Monday, September 21, 2009

Nader Shrugged: "Only the Super-Rich Can Save Us!" (2009)

Forget John Galt for the moment: who is Brovar Dortwist, and does he really own a Doberman named Get 'Em? Actually, it doesn't take much to figure out this novel-without-a-key, and intentionally so. "Only the Super-Rich Can Save Us!" (Seven Stories Press) -- the title with its quotation marks and exclamation point included -- is Ralph Nader's 736-page first novel, and he makes no bones about it: the thinly-disguised double of Grover Norquist, anti-tax advocate and central figure in the Bush administration, is about the only real-life figure in Nader's latest assault on the best-seller lists who isn't named outright. Everyone else, from Warren Buffett to Warren Beatty, gets name-checked and suitably prominent roles in Nader's self-described new fictional genre, "the practical utopia."

How much of a utopia does the lifelong consumer advocate foresee? As described by Raffi Khatchadourian in this week's New Yorker magazine, a cast including Ted Turner, Yoko Ono, Phil Donahue and many others "act out Nader's political fantasies ... Corporations are neutered. Third parties win. America is reborn." That description bears more than a passing resemblance to what many people have expected in the first months of an Obama presidency, and it would be a quite a reward considering Nader's own political achievements in the 2008 Presidential campaign: the New Yorker takes a bit of glee in providing the exact figure of five-tenths and six-hundredths of one percent of the popular vote. Presumably, on his days off the candidate was dreaming of that practical utopia and putting the finishing touches on his ultimate what-if novel.

It's written in that peculiar style of airport-book fiction -- Dan Brown's The Da Vinci Code and now his The Lost Symbol come easily to mind -- in description that flattens out like the Nebraska prairie outside Warren Buffett's picture window:

"In the cozy den of the large but modest house in Omaha where he has lived since he started on his first billion, Warren Buffett watched the horrors of Hurricane Katrina unfold on television in early September 2005. . . . On the fourth day, he beheld in disbelief the paralysis of local, state, and federal authorities unable to commence basic operations of rescue and sustenance, not just in New Orleans, but in towns and villages all along the Gulf Coast. . . He knew exactly what he had to do. . ."

"Only the Super-Rich Can Save Us!" arrives just in the nick of time this fall for a bit of comic relief in an overheated season of screaming over health care and other such minor scrapes -- although there's no back-bencher blurting "you lie" during a Presidential address, and there doesn't appear to be any bitten-off fingers in town-hall meetings in his book. Ironically, it's entirely possible that some real-life over-reaction may have just seemed too much even for Nader's manual Underwood typewriter to describe. (When an electrical storm once knocked power out at his home, Nader continued typing the pages by candlelight.)

Nader's utopia is, of course, meant to scratch the itch of any political reader -- the fact that the lifelong crusader for consumer rights sees the triumph of corporations is admittedly a fantasy, no matter how benevolent. And whether such a future is fulfilling or frustrating depends on how much one heeds the siren call of talk-show radio hosts who have their own fantasy take on political reality.

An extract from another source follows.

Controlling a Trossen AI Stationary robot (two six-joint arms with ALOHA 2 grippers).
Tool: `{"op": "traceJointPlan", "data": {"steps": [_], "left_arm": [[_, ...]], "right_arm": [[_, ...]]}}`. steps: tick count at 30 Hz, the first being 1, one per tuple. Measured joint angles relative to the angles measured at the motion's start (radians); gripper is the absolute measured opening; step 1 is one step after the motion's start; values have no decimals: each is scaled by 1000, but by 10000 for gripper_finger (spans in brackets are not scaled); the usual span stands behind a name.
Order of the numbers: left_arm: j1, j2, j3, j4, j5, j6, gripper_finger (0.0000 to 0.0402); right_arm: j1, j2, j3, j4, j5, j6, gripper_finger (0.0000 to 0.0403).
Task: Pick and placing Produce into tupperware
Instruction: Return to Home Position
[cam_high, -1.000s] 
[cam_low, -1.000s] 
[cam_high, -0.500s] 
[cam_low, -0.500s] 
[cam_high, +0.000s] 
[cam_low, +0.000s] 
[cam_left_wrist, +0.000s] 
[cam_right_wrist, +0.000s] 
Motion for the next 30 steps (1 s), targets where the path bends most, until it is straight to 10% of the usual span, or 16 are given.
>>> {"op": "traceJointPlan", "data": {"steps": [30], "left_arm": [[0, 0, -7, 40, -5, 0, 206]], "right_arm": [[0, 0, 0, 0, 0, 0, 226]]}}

In a courteous gesture, Nader alerted many of the book's real-life counterparts to their supporting roles in his novel; in The New Yorker, Nader reported that some of them "were hard to get." (One imagines Nader attempting to reach Barry Diller in China using a rotary-dial phone, but that could just be imagination.) Yoko Ono slyly asked of her character, "does she look like a tiny dragon?" And Grover Norquist -- as the novel's consummate baddie -- wished Nader would have contacted him earlier, though not for the expected reason. "I don't like dogs. He should have checked," Norquist is quoted in the article.

Though in the pages of immortalizing fiction, apparently, all can be forgiven, even for political opposites. Norquist went on: "I like Ralph, and I have the warm fuzzies for him on a number of levels." It's one of the few truly surprising and civilized comments to be heard in this polarizing season -- but, then again, it also has the ring of fictional jacket-flap copy for a book called "Only the Super-Rich Can Save Us!" -- quotation marks, exclamation point, and all.

1 comment:

CAConrad said...


I'm so in LOVE with Ralph Nader. He's THE ONLY man I would get a sex change for, if he so wanted!